Roger Fisher (1922-2012) was a professor at Harvard Law School widely known for his work in negotiation. He authored (with William Ury and Bruce Patton) the seminal book Getting to Yes[1]. Professor Fisher was active in the Harvard Negotiation Project founded in 1979, which specializes in the "principled negotiation" style described in the book. Until his retirement in 1993 (?), Professor Fisher helped run a week-long course (Harvard Negotiation Workshop) at Harvard Law School and was its lead teacher for many years. The 5-day, intensive workshop consisted of attorneys, law students, people from the business world, and others[2].

Fisher's approach to negotiation requires each participant privately to determine, in advance, what would be their Best Alternative To a Negotiated Agreement (BATNA). This is where one puts a stake in the ground, and it is important to keep in mind what one's BATNA is, without necessarily explicitly discussing that with anyone else. Dr. Fisher recommended that people disentangle relationship interests from substantive interests and pursue each separately on its merits. He also believed that appeasement does not work. He reminded students that it is okay to be seen to be firm, but also okay to be flexible and reasonable during a negotiation (that it need not indicate weakness). He recommended that people focus on the "position" being discussed but at the same time, look behind the position to clarify the interests of other parties.
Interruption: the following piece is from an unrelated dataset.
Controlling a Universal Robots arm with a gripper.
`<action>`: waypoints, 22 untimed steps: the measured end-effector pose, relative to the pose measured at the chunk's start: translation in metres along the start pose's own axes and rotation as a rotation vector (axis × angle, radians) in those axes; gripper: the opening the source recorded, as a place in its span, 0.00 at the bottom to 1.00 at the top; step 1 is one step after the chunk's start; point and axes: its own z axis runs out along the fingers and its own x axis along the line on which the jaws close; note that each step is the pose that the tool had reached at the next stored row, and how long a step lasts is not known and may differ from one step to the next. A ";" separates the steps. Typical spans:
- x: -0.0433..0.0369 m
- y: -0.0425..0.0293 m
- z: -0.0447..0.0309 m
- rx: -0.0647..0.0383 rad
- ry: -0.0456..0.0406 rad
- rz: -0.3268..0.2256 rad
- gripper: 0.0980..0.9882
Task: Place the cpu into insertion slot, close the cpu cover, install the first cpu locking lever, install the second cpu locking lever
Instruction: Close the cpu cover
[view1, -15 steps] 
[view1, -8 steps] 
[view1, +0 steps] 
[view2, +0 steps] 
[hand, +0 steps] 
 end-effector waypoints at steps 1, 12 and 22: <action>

Fisher encouraged people to discuss what people might do without that giving any commitment that they will do a thing. He suggested it was helpful to invent options without commitment, and commit carefully only later. Thus, a negotiation should have, per Fisher, three distinct stages:

  1. formulating possible decisions
  2. evaluating comparative merits (how would that feel for each party?)
  3. making a choice

The words "should" and "ought" were banned from discussions as taught by Fisher. It is okay, he said, to make offers or set limits, but cautioned people to be aware of one-way communication where one side does all the talking and none of the listening. He warned against making a decision before discussing it: Always Consult Before Deciding.

Fisher's training usually started with a long session to innoculate people against the most common useless trick that can arise in a negotiation: "positional bargaining". It has no criterion for fairness. Think of a car salesperson starting with an outrageous offer, then cutting it way down and acting like they are offering a fantastic deal, all without having brought any evidence at all for why the price should be that particular amount. Fisher's advice was "never engage in positional bargaining." Don't even start.

Next, he would describe a legal plea bargain scenario, which is really an example of hardball. Again, he recommended against using a hardball approach in most negotiations, because it is not really a negotiation at all. It's a bargaining technique that in essence goes down sort of like a mugging: "I have this baseball bat, and if you don't give me the money from your wallet right now, I'm going to crack your head open with it." Yes, maybe giving the money is better than getting one's head cracked open. But that is not a negotiation, really--it is more of a threat avoidance technique. In the workshop, it was often difficult to get attorneys not to take that approach in any negotiation because they had been trained so strongly to do it.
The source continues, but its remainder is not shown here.